━━━ DATA SHOWN ━━━

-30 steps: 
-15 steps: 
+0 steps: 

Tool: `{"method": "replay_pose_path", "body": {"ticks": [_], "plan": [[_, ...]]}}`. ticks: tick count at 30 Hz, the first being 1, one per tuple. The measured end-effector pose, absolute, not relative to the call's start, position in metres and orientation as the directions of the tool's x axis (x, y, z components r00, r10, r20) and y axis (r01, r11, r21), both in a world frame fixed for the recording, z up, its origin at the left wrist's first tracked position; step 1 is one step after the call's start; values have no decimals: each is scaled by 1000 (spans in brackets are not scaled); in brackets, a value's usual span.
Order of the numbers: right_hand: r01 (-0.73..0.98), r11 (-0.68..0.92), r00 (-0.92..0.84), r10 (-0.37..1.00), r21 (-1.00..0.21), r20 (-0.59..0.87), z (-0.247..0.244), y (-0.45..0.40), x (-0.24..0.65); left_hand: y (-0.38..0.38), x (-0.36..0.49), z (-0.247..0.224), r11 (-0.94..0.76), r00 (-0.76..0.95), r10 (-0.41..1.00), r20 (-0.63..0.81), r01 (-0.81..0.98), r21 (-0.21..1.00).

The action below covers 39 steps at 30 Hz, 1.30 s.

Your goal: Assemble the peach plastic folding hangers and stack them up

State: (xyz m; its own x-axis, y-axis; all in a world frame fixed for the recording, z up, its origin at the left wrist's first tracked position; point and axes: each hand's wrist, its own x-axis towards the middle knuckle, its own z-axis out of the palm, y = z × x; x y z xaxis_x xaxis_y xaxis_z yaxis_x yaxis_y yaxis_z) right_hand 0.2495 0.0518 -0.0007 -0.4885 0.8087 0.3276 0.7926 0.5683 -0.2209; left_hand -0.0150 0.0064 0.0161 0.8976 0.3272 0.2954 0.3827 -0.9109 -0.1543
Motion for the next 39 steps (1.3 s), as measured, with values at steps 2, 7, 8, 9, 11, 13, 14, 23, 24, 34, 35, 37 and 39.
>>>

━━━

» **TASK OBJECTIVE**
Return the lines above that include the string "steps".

» **SOLVED PROBLEM**
-30 steps: 
-15 steps: 
+0 steps: 
The action below covers 39 steps at 30 Hz, 1.30 s.
Motion for the next 39 steps (1.3 s), as measured, with values at steps 2, 7, 8, 9, 11, 13, 14, 23, 24, 34, 35, 37 and 39.

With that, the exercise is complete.